Work instructions →
All the lines below need to be output exactly, apart from any images.

*** Opening of The data ***

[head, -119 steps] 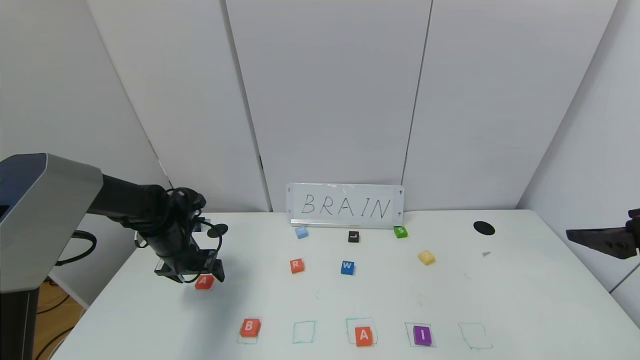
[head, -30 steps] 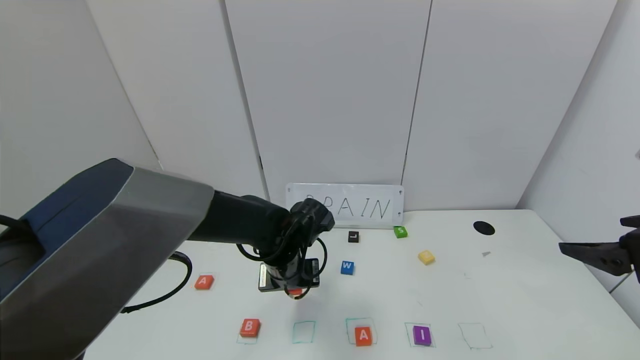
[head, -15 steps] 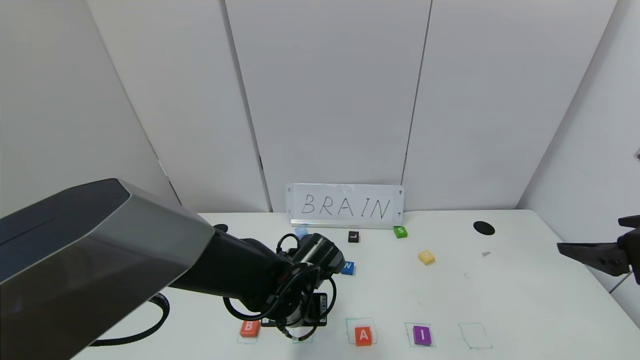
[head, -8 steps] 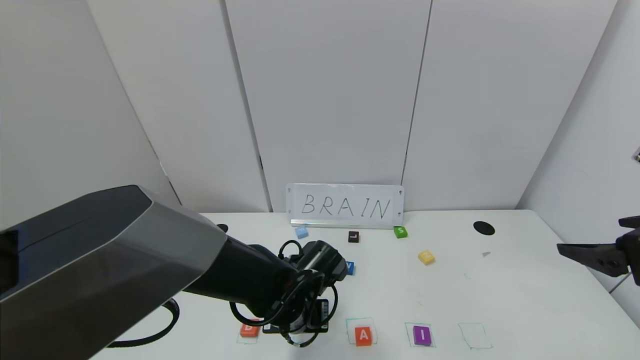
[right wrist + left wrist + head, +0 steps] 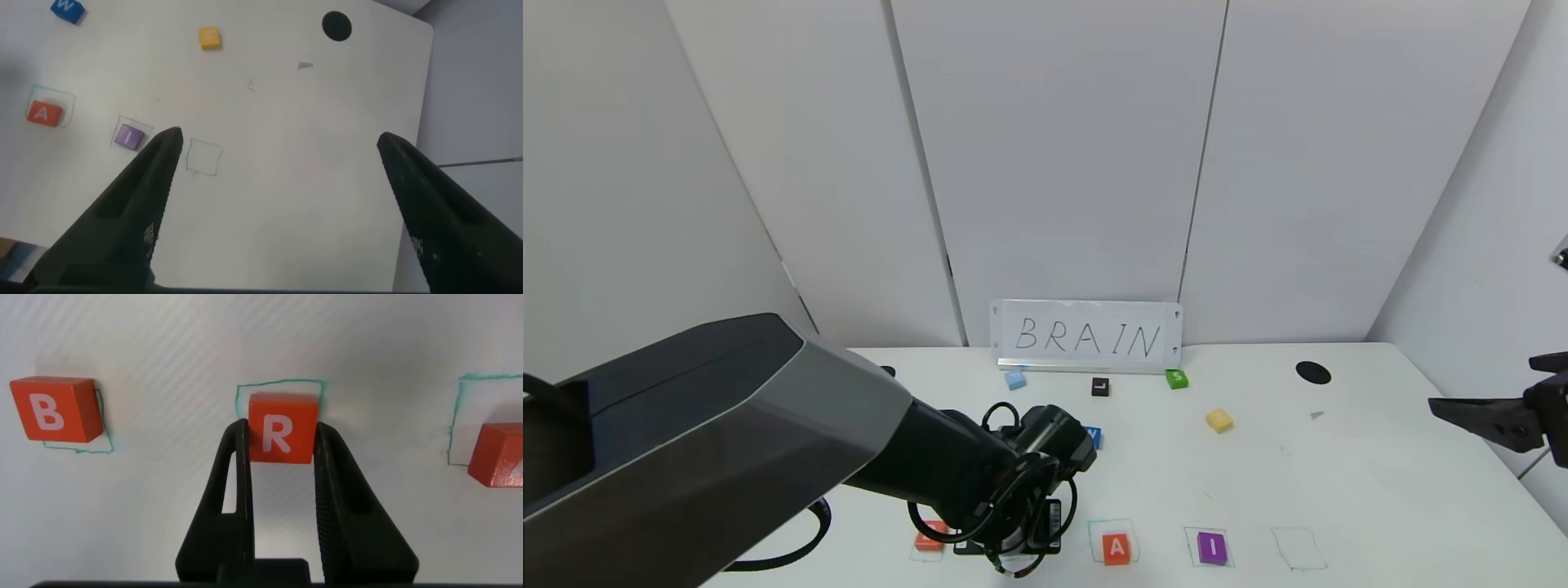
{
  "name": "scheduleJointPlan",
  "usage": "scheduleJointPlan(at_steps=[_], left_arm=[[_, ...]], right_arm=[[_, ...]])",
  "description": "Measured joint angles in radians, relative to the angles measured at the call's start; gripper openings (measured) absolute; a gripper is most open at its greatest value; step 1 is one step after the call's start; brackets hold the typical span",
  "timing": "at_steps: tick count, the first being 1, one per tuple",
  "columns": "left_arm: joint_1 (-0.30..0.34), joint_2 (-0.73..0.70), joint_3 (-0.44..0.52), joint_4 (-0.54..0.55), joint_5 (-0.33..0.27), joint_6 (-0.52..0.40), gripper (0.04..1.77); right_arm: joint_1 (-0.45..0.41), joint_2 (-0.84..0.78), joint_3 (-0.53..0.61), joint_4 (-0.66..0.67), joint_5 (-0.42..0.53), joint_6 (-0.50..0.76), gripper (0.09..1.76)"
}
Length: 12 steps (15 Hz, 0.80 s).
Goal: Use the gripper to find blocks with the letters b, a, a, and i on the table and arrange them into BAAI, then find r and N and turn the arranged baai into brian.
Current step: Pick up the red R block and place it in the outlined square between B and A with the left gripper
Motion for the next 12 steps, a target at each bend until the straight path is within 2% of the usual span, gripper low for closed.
scheduleJointPlan(at_steps=[3,12], left_arm=[[0.0,0.009,0.015,-0.05,0.001,-0.001,0.49],[0.0,0.012,0.024,-0.048,0.003,-0.016,0.49]], right_arm=[[0.003,0.0,0.002,-0.001,0.0,0.0,1.71],[0.007,0.0,0.008,-0.009,-0.008,0.0,1.71]])
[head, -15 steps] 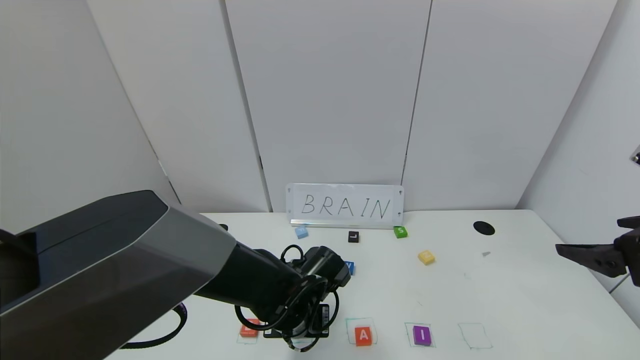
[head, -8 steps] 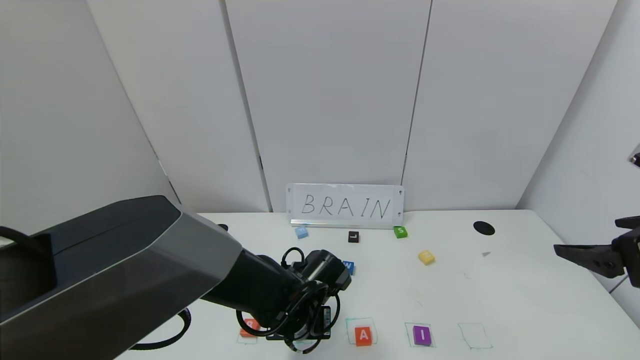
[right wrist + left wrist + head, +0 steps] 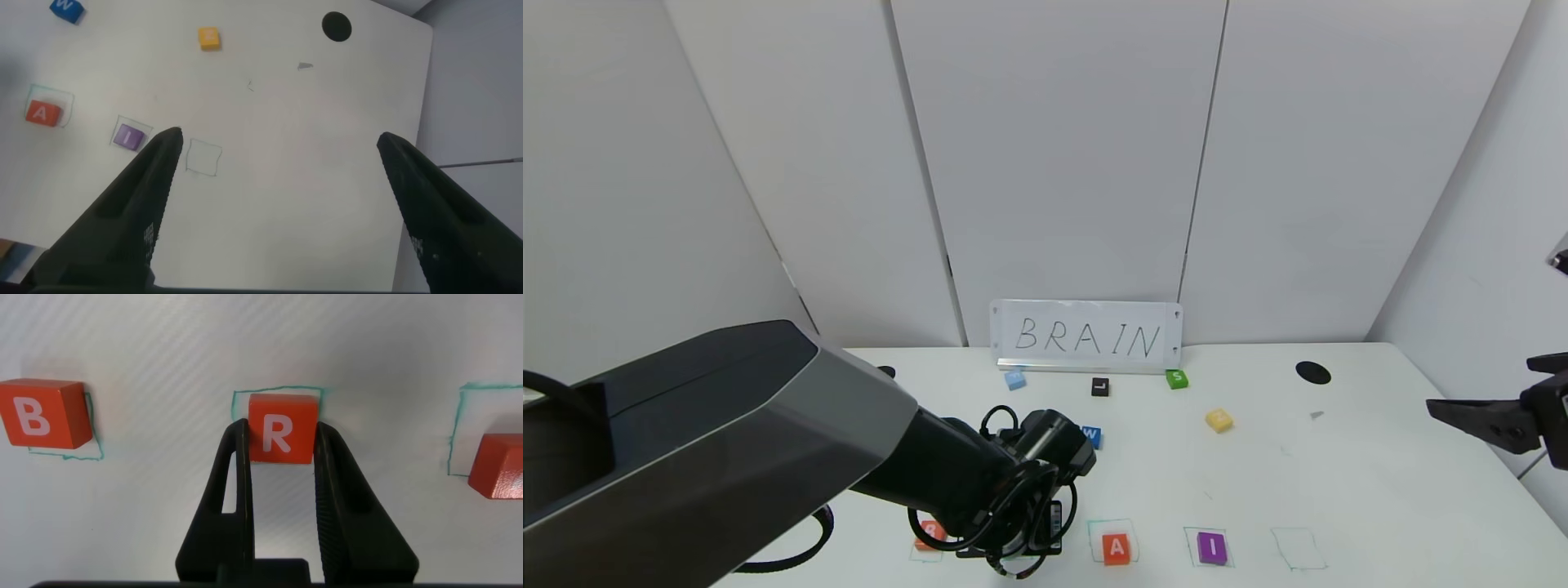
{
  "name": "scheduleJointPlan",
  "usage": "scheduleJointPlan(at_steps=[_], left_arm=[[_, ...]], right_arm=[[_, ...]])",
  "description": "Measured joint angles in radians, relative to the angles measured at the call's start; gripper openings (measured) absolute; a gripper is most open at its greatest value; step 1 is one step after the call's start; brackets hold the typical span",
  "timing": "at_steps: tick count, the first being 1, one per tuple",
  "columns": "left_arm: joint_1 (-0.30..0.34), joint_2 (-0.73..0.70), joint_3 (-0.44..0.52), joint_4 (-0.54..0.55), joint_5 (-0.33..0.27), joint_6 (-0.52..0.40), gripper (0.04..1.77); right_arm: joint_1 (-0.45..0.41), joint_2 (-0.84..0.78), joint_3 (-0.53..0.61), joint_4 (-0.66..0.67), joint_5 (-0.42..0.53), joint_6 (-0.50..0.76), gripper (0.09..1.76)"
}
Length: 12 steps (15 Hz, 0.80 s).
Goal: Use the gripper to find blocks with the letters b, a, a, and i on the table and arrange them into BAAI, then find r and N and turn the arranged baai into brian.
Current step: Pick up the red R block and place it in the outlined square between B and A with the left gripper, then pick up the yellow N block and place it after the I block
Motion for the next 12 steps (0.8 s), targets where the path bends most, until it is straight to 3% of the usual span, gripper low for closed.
scheduleJointPlan(at_steps=[1,3,6,12], left_arm=[[0.0,0.0,0.001,0.0,0.0,0.0,0.51],[0.0,0.0,0.005,-0.002,0.001,0.001,0.8],[0.0,-0.004,0.006,-0.002,0.001,0.003,1.09],[0.0,-0.054,0.004,0.012,0.0,0.024,1.42]], right_arm=[[0.0,0.0,0.0,0.0,0.0,0.0,1.71],[0.001,0.0,0.0,0.0,0.0,0.0,1.71],[0.006,0.0,0.001,0.0,0.0,0.0,1.71],[0.007,0.0,0.002,0.0,0.0,0.001,1.71]])
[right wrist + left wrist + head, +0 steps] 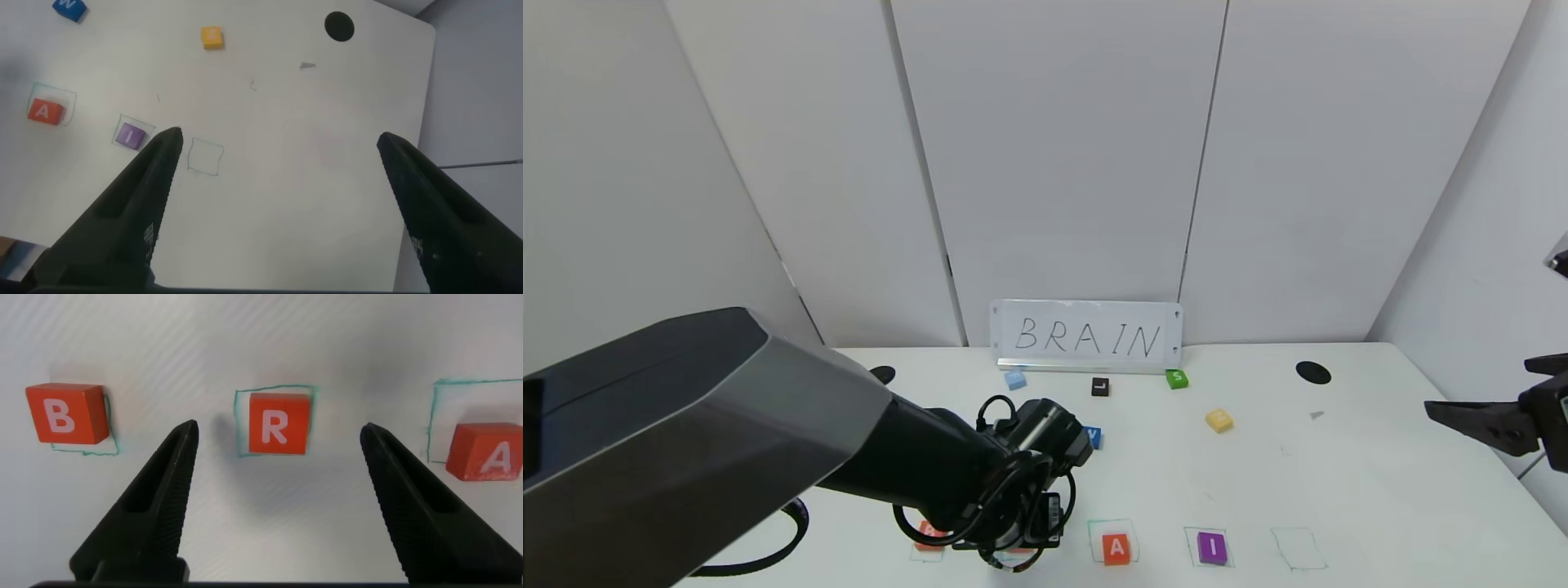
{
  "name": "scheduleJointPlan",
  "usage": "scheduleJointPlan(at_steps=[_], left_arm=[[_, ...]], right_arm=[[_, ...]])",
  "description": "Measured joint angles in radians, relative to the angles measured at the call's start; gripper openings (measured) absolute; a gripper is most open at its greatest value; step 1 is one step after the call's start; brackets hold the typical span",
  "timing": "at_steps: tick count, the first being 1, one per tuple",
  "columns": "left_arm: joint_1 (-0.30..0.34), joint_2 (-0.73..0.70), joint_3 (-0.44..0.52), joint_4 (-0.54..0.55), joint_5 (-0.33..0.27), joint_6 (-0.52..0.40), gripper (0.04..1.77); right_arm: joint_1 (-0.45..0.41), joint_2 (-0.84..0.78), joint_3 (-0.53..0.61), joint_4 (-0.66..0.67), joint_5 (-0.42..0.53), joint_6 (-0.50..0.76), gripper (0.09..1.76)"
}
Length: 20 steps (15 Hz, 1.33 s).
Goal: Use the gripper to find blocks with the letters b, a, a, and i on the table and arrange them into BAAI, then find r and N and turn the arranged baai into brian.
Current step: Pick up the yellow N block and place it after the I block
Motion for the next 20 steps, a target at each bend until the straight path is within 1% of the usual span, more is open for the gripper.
scheduleJointPlan(at_steps=[4,8,11,14,16,18,20], left_arm=[[0.0,-0.097,0.002,0.004,-0.005,0.092,1.54],[0.01,-0.219,0.001,0.096,-0.017,0.249,1.61],[0.04,-0.32,0.003,0.122,-0.079,0.325,1.64],[0.086,-0.431,0.033,0.127,-0.103,0.41,1.67],[0.106,-0.503,0.06,0.128,-0.111,0.458,1.68],[0.124,-0.565,0.081,0.132,-0.138,0.474,1.69],[0.171,-0.62,0.088,0.134,-0.174,0.509,1.69]], right_arm=[[0.002,0.006,0.003,-0.001,0.0,0.001,1.71],[0.013,0.025,0.007,0.0,0.001,0.005,1.71],[0.019,0.038,0.008,0.001,0.003,0.009,1.71],[0.025,0.055,0.008,0.001,0.015,0.013,1.71],[0.027,0.08,-0.002,0.006,0.031,0.015,1.71],[0.027,0.111,-0.033,0.039,0.05,0.019,1.71],[0.028,0.142,-0.084,0.093,0.054,0.023,1.71]])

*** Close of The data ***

Solved problem →
[head, -119 steps] 
[head, -30 steps] 
[head, -15 steps] 
[head, -8 steps] 
[right wrist + left wrist + head, +0 steps] 
{
  "name": "scheduleJointPlan",
  "usage": "scheduleJointPlan(at_steps=[_], left_arm=[[_, ...]], right_arm=[[_, ...]])",
  "description": "Measured joint angles in radians, relative to the angles measured at the call's start; gripper openings (measured) absolute; a gripper is most open at its greatest value; step 1 is one step after the call's start; brackets hold the typical span",
  "timing": "at_steps: tick count, the first being 1, one per tuple",
  "columns": "left_arm: joint_1 (-0.30..0.34), joint_2 (-0.73..0.70), joint_3 (-0.44..0.52), joint_4 (-0.54..0.55), joint_5 (-0.33..0.27), joint_6 (-0.52..0.40), gripper (0.04..1.77); right_arm: joint_1 (-0.45..0.41), joint_2 (-0.84..0.78), joint_3 (-0.53..0.61), joint_4 (-0.66..0.67), joint_5 (-0.42..0.53), joint_6 (-0.50..0.76), gripper (0.09..1.76)"
}
Length: 12 steps (15 Hz, 0.80 s).
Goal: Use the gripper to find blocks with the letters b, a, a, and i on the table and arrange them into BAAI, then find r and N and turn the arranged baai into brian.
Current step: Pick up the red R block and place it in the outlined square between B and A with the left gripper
Motion for the next 12 steps, a target at each bend until the straight path is within 2% of the usual span, gripper low for closed.
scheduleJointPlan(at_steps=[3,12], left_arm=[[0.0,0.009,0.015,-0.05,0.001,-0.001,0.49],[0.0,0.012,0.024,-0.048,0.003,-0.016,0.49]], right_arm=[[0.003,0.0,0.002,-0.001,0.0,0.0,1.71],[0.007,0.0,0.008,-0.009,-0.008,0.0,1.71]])
[head, -15 steps] 
[head, -8 steps] 
[right wrist + left wrist + head, +0 steps] 
{
  "name": "scheduleJointPlan",
  "usage": "scheduleJointPlan(at_steps=[_], left_arm=[[_, ...]], right_arm=[[_, ...]])",
  "description": "Measured joint angles in radians, relative to the angles measured at the call's start; gripper openings (measured) absolute; a gripper is most open at its greatest value; step 1 is one step after the call's start; brackets hold the typical span",
  "timing": "at_steps: tick count, the first being 1, one per tuple",
  "columns": "left_arm: joint_1 (-0.30..0.34), joint_2 (-0.73..0.70), joint_3 (-0.44..0.52), joint_4 (-0.54..0.55), joint_5 (-0.33..0.27), joint_6 (-0.52..0.40), gripper (0.04..1.77); right_arm: joint_1 (-0.45..0.41), joint_2 (-0.84..0.78), joint_3 (-0.53..0.61), joint_4 (-0.66..0.67), joint_5 (-0.42..0.53), joint_6 (-0.50..0.76), gripper (0.09..1.76)"
}
Length: 12 steps (15 Hz, 0.80 s).
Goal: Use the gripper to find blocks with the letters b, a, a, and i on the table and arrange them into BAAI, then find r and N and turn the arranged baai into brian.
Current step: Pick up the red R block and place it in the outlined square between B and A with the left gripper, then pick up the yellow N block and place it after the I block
Motion for the next 12 steps (0.8 s), targets where the path bends most, until it is straight to 3% of the usual span, gripper low for closed.
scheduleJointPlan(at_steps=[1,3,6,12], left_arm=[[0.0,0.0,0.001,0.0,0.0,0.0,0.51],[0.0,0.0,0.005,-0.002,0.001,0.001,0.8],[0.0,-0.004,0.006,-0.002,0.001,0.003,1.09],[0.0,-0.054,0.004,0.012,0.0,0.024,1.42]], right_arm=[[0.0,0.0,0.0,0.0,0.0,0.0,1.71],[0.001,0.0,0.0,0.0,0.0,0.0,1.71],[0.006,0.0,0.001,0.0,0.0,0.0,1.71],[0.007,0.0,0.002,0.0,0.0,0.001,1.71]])
[right wrist + left wrist + head, +0 steps] 
{
  "name": "scheduleJointPlan",
  "usage": "scheduleJointPlan(at_steps=[_], left_arm=[[_, ...]], right_arm=[[_, ...]])",
  "description": "Measured joint angles in radians, relative to the angles measured at the call's start; gripper openings (measured) absolute; a gripper is most open at its greatest value; step 1 is one step after the call's start; brackets hold the typical span",
  "timing": "at_steps: tick count, the first being 1, one per tuple",
  "columns": "left_arm: joint_1 (-0.30..0.34), joint_2 (-0.73..0.70), joint_3 (-0.44..0.52), joint_4 (-0.54..0.55), joint_5 (-0.33..0.27), joint_6 (-0.52..0.40), gripper (0.04..1.77); right_arm: joint_1 (-0.45..0.41), joint_2 (-0.84..0.78), joint_3 (-0.53..0.61), joint_4 (-0.66..0.67), joint_5 (-0.42..0.53), joint_6 (-0.50..0.76), gripper (0.09..1.76)"
}
Length: 20 steps (15 Hz, 1.33 s).
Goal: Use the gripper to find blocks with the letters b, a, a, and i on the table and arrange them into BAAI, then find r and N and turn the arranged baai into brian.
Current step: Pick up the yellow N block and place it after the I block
Motion for the next 20 steps, a target at each bend until the straight path is within 1% of the usual span, more is open for the gripper.
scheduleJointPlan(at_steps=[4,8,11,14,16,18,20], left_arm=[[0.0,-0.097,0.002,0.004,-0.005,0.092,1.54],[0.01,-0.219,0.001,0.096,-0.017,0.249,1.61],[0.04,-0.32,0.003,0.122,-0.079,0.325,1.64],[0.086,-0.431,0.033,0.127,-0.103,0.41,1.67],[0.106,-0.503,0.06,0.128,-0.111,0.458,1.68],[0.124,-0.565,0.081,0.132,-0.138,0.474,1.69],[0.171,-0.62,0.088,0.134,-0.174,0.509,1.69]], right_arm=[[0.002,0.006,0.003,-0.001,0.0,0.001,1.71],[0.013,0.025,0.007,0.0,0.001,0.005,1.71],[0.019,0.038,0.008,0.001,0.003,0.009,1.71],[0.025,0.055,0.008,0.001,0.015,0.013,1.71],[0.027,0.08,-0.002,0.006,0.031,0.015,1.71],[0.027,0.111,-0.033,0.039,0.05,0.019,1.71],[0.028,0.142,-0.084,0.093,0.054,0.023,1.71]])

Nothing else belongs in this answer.